INPUT:
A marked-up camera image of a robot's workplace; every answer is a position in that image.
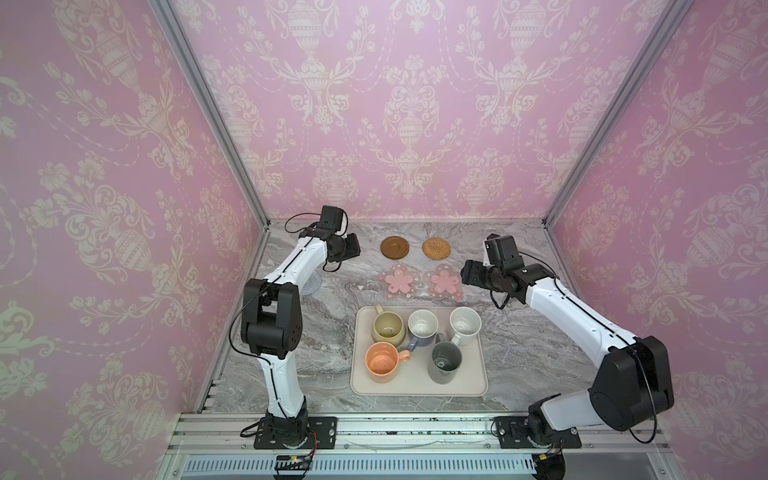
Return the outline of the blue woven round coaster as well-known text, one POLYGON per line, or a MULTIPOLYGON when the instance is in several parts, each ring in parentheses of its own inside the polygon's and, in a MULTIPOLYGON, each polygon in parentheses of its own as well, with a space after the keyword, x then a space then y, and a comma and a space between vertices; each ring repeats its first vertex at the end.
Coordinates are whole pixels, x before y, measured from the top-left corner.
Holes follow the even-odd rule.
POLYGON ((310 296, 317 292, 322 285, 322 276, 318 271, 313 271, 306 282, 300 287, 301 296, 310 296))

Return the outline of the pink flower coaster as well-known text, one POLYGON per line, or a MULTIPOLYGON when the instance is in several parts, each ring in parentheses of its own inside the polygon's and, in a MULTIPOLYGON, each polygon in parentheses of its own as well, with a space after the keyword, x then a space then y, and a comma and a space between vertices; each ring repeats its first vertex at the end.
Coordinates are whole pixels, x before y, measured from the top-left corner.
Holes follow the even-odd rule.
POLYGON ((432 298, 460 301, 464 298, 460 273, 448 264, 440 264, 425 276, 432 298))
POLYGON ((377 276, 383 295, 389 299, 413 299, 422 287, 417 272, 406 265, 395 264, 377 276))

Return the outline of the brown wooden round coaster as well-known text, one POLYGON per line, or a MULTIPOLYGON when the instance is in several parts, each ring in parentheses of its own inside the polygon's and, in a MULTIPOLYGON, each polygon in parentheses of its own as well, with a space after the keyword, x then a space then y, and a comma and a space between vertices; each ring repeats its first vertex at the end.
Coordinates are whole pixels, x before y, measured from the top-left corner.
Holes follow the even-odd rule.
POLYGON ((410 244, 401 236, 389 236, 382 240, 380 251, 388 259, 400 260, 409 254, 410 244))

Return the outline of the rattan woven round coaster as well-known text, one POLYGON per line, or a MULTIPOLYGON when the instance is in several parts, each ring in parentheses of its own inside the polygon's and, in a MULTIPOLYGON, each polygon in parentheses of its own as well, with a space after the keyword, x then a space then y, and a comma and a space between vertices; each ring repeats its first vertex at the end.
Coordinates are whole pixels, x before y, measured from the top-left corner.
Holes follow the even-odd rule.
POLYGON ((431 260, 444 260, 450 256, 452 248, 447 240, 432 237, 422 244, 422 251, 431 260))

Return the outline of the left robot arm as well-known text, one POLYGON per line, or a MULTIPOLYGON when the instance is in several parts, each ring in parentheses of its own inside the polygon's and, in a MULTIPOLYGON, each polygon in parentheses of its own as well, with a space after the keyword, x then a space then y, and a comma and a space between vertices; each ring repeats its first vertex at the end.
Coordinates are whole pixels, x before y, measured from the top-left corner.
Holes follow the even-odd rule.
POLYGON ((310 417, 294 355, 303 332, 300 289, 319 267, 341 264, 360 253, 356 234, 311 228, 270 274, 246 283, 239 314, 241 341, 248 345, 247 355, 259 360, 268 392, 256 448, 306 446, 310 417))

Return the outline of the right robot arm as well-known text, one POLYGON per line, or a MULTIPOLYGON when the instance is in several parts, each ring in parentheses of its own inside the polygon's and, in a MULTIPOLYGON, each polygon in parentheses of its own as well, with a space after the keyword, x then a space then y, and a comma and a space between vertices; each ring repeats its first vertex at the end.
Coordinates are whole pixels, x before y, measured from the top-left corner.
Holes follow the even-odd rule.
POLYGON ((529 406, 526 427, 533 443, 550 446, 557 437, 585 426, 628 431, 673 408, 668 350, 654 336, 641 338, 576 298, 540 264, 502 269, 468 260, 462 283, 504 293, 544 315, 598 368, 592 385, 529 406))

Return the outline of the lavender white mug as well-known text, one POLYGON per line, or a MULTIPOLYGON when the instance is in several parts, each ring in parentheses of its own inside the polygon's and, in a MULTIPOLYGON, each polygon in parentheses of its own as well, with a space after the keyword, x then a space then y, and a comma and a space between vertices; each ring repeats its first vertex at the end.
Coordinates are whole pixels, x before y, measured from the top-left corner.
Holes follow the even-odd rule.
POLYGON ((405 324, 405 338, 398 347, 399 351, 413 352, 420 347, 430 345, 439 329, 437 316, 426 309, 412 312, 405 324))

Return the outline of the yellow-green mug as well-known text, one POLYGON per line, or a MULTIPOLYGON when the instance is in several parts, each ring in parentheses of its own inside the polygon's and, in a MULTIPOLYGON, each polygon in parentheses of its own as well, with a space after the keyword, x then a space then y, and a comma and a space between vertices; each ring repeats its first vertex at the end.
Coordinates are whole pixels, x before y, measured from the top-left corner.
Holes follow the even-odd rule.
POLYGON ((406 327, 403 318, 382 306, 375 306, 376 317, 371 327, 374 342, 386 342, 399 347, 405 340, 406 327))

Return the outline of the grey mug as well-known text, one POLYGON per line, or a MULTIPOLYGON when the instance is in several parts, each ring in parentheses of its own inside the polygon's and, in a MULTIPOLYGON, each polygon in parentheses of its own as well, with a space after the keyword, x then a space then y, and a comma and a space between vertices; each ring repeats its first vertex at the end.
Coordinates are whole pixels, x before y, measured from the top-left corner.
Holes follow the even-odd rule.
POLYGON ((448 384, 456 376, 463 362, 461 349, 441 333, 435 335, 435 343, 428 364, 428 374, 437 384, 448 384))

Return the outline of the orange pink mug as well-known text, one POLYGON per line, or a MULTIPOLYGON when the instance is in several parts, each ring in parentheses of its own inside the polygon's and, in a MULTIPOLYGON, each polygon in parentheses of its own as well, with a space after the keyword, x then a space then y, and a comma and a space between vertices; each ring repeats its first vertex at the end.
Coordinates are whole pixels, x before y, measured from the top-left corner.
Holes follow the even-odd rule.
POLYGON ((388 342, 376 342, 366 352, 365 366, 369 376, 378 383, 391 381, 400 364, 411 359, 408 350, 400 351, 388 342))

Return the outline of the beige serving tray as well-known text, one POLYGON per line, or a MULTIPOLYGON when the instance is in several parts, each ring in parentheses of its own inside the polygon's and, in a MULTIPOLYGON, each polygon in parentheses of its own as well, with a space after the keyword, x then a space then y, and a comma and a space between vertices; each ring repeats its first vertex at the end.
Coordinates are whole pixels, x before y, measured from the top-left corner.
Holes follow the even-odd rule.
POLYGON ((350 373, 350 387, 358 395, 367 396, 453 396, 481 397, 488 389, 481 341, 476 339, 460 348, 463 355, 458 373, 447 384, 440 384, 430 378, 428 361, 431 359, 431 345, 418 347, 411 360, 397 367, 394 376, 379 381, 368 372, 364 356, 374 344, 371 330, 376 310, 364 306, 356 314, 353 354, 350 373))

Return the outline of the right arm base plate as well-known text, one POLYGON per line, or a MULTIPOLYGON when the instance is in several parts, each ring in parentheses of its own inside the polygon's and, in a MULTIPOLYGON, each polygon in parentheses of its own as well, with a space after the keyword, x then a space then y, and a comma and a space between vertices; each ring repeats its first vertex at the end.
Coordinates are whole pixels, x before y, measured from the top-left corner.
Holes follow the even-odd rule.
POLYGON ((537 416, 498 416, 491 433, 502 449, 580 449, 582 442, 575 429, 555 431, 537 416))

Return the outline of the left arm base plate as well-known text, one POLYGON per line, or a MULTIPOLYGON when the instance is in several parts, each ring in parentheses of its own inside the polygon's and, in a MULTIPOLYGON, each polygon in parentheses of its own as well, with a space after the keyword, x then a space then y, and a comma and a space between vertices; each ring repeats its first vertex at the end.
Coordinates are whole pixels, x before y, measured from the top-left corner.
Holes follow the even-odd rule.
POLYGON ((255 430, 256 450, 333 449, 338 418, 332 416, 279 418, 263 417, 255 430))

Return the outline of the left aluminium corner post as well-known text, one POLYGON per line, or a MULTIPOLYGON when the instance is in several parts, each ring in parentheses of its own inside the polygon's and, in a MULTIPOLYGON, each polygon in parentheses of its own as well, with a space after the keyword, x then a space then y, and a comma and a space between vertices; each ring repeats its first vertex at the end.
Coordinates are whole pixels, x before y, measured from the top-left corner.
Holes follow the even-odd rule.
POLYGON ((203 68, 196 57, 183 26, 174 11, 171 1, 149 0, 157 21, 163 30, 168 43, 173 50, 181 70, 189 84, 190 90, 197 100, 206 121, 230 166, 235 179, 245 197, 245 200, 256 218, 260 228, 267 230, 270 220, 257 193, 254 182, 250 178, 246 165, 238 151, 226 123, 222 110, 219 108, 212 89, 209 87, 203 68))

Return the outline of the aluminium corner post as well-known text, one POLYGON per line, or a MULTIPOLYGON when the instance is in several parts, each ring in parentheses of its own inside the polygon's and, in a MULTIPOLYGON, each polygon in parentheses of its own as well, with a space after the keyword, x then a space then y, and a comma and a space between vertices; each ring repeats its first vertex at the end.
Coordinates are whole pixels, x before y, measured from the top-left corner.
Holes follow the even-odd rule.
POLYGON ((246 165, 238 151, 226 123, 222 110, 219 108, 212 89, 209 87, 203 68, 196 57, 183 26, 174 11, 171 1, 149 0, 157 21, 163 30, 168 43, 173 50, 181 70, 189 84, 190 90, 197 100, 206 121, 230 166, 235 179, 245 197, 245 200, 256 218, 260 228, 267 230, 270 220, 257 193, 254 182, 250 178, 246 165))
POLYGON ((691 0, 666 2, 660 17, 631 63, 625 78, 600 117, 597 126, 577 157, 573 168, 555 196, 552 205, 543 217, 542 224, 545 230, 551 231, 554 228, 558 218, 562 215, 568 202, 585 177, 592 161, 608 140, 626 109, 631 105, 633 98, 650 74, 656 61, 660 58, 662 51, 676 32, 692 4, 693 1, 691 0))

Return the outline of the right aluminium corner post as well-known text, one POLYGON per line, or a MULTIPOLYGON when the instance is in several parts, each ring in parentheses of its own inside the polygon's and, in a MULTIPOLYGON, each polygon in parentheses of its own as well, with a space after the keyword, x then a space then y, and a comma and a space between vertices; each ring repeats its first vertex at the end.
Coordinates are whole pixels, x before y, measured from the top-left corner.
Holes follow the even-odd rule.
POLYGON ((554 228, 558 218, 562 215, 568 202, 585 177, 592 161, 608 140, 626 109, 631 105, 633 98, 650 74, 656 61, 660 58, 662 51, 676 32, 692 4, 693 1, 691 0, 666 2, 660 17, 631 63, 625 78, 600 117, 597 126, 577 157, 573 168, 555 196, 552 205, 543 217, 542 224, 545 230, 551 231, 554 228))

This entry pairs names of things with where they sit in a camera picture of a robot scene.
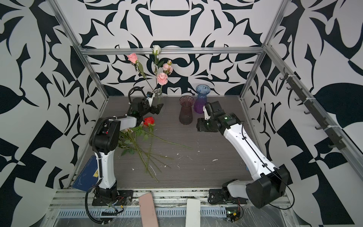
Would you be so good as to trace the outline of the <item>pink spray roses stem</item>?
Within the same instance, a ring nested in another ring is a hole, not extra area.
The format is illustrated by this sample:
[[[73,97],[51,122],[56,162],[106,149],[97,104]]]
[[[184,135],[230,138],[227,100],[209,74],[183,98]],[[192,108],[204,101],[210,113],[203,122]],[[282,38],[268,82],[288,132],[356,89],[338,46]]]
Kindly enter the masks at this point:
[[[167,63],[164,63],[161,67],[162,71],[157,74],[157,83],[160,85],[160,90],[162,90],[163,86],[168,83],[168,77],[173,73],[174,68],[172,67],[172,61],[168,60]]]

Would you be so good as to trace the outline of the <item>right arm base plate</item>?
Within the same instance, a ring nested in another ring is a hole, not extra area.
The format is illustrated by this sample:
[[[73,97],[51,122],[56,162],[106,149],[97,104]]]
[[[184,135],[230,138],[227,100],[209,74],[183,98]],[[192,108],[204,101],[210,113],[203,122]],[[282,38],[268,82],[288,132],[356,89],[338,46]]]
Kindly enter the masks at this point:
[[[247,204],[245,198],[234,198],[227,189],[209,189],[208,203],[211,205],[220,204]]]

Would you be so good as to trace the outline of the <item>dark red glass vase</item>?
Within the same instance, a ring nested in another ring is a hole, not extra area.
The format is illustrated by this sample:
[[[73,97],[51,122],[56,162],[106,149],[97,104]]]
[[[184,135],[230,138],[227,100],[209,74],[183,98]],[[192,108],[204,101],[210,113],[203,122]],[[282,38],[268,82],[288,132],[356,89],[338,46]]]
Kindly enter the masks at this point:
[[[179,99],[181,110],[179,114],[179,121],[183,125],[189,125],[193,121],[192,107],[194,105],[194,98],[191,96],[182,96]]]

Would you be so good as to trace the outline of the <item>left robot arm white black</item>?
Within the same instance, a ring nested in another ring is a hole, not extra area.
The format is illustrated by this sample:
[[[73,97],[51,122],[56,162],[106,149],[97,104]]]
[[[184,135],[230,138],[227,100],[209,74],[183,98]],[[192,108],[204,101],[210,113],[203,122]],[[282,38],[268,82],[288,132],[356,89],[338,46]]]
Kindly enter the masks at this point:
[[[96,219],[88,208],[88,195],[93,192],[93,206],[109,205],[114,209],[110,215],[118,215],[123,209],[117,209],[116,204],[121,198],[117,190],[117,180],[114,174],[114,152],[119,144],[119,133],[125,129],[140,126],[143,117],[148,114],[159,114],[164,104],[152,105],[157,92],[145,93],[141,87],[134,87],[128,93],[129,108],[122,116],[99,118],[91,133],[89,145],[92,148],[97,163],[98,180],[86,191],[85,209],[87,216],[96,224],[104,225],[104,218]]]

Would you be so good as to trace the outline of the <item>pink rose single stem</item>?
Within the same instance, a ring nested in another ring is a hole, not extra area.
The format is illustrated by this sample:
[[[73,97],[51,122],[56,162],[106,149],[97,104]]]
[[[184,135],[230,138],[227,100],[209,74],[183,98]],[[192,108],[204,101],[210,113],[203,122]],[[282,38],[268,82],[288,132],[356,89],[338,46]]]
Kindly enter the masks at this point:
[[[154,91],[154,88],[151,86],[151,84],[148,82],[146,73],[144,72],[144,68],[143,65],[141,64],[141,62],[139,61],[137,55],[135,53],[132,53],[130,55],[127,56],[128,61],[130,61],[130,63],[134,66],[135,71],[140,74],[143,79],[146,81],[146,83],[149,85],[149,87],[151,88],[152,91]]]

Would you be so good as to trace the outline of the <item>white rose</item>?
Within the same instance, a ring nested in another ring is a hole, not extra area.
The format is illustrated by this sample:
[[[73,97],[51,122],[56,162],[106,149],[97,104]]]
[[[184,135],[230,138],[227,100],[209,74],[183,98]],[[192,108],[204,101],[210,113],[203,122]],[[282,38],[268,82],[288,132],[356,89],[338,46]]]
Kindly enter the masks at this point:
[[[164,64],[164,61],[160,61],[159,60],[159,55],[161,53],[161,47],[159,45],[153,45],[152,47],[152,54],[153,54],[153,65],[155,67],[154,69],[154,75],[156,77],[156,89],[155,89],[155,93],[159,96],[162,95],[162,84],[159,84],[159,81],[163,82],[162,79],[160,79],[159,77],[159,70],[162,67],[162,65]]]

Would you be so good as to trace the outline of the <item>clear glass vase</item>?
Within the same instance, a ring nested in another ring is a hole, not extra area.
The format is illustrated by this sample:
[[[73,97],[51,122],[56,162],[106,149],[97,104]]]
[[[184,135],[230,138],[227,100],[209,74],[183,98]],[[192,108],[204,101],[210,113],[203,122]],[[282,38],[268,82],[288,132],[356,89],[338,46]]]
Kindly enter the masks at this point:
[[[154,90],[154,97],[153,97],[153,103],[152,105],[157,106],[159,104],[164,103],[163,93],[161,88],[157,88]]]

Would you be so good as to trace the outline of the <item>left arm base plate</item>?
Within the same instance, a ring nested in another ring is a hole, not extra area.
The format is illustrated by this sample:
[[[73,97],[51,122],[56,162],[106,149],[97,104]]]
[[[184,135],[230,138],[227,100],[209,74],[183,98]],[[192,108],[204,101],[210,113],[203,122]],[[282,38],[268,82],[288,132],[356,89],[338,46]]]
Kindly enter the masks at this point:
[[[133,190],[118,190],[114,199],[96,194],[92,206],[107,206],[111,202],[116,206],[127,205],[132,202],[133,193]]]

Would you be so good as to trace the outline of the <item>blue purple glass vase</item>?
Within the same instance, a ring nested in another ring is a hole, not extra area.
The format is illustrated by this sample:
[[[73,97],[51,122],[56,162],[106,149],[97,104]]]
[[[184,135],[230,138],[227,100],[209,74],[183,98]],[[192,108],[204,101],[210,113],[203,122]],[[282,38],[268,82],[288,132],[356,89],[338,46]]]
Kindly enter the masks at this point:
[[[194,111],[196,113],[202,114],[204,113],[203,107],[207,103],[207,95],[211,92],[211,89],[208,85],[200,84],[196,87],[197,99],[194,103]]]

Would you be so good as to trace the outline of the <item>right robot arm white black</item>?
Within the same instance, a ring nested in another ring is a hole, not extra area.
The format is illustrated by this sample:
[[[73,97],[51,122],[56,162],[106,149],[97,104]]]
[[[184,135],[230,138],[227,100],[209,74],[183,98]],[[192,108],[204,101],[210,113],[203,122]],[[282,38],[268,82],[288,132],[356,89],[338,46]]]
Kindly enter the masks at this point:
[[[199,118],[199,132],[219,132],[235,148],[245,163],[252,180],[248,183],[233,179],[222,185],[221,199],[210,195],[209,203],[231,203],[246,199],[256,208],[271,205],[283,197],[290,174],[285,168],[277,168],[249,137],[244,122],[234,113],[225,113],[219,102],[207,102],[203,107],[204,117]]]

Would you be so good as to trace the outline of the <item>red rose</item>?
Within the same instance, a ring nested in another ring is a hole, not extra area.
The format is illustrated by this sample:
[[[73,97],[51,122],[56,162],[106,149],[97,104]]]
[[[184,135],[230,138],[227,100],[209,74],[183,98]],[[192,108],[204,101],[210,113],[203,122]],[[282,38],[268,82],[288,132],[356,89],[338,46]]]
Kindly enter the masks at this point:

WHAT IS REQUIRED:
Give again, word for word, the lines above from the first one through the one containing "Return the outline of the blue"; no pictures.

FINAL ANSWER:
A marked-up camera image of a robot's workplace; every answer is a position in that image.
Return the outline of the blue woven round coaster as well-known text, one POLYGON per line, or a MULTIPOLYGON when the instance is in several parts, each ring in parentheses of its own inside the polygon's and, in a MULTIPOLYGON, each polygon in parentheses of its own as well, with a space after the keyword, x then a space then y, and a comma and a space between vertices; each ring repeats its first vertex at the end.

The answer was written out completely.